Recordar estos hechos resulta pertinente porque resuenan con la vida y carrera de Carlos Vega. En el ensayo que el historiador del arte Pedro Emilio Zamorano Pérez escribió para su exposición de 2007 en la Galería Ansorena de Madrid, se subraya la importancia del viaje en la formación del artista. Vega buscó en España la cuna de la tradición pictórica occidental, particularmente del realismo que emergió durante el Barroco—distinto del Renacimiento, que idealizaba la figura humana dentro de rígidas construcciones geométricas. Se sintió atraído por los retratos de figuras humildes de Velázquez, como El aguador de Sevilla o El niño de Vallecas. Vega necesitaba visitar el Museo del Prado, una institución extraordinaria que ha influido en incontables artistas contemporáneos, desde Hockney hasta Bacon, a pesar del rechazo fundacional del modernismo hacia la tradición académica (Picasso, por ejemplo, jamás volvió a la España franquista, pero se formó en el Louvre). Más que nada, Vega buscaba un lugar donde el realismo aún tuviera valor. En España, como en Chile, el clima era hostil, pero existía un refugio: la academia de un pintor chileno que había alcanzado éxito en el Madrid de los años ochenta retratando a los personajes de la noche—adictos, punks y otros íconos de la célebre movida madrileña. Cuando Vega llegó con una beca para estudiar con Guillermo Muñoz Vera, el artista se había volcado a los materiales tradicionales—cal, barro, tierra—y había desarrollado un método académico tan eficaz que los alumnos podían realizar pinturas realistas competentes en cuestión de meses. Estas naturalezas muertas e interiores de la rústica academia de Muñoz Vera formaron el núcleo de la primera exposición de Vega en la Galería Marieschi de Milán (2003), donde su maestro elogió su “dominio técnico: composiciones equilibradas, modulación del color, tridimensionalidad, atmósfera, precisión y economía de medios”.

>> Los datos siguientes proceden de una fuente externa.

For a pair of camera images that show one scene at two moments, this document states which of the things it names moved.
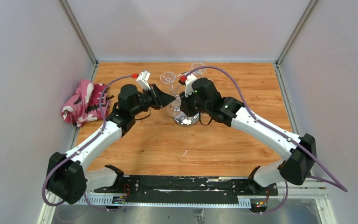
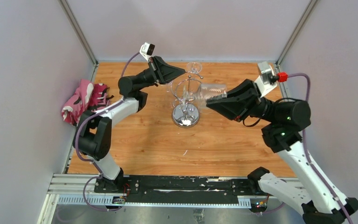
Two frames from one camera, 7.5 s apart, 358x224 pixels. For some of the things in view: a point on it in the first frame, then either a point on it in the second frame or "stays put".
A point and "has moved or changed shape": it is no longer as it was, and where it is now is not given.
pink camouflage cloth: (83, 106) stays put
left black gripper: (161, 100) → (162, 73)
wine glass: (174, 108) has moved or changed shape
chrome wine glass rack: (185, 121) stays put
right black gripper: (185, 104) → (245, 98)
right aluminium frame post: (311, 6) stays put

Sin embargo, el fotorrealismo, el hiperrealismo o simplemente el realismo contemporáneo no son una extensión del academicismo del siglo XIX—noción absurda, dado que la pintura académica ya había alcanzado su perfección justo cuando apareció la fotografía para reemplazarla—ni tampoco una continuación lineal de la tradición occidental que va de Altamira a Picasso (quien, aunque inauguró el siglo XX con Las señoritas de Avignon en 1907, también clausuró el XIX, lo que ha llevado a algunos a argumentar que debería estar en el Prado). Se trata, más bien, de un movimiento nacido en los años setenta para examinar críticamente la imagen como objeto de consumo masivo, o la saturación de imágenes habilitada por la fotografía (y luego el cine y la televisión). Esta idea no es nueva: Art Today de Lucie Smith (1976, con revisión en 1981), una encuesta muy leída, ya afirmaba que el hiperrealismo se relaciona más con la fotografía que con la naturaleza—los colosales retratos de Chuck Close son prueba de ello. En este sentido, el fotorrealismo está vinculado a, o es consecuencia de, el Pop Art, que también explora el consumo de íconos y los íconos del consumo (la Brillo Box de Warhol, con sus impresiones chillonas de ídolos de masas como Marilyn o Jagger, es una obra fundacional que inspiró la Teoría Institucional de Arthur Danto). Esta conexión fue destacada por la crítica Catherine D. Anspon en el prefacio de la muestra individual de Vega en la galería Art of the World de Houston (2021): “El artista evoca primero el Pop Art, nacido en los años 60 con figuras como Warhol, Lichtenstein, Rosenquist y Oldenburg, junto a británicos contemporáneos como David Hockney, Allen Jones, Richard Hamilton, Gerald Laing y Derek Boshier. Luego está el culto al fotorrealismo, fenómeno estadounidense de los 60 y 70, abanderado por pintores como Richard Estes, Robert Bechtle, Ralph Goings, Audrey Flack y Chuck Close”. Conviene recordar que, hasta el siglo XX, un campesino europeo podía encontrarse con apenas un puñado de imágenes en toda su vida, casi todas religiosas. Hoy, estamos sumergidos en ellas: incluso si apartamos la vista de nuestros teléfonos, que vomitan un flujo interminable de imágenes cada vez más vacías, éstas nos asaltan por todas partes.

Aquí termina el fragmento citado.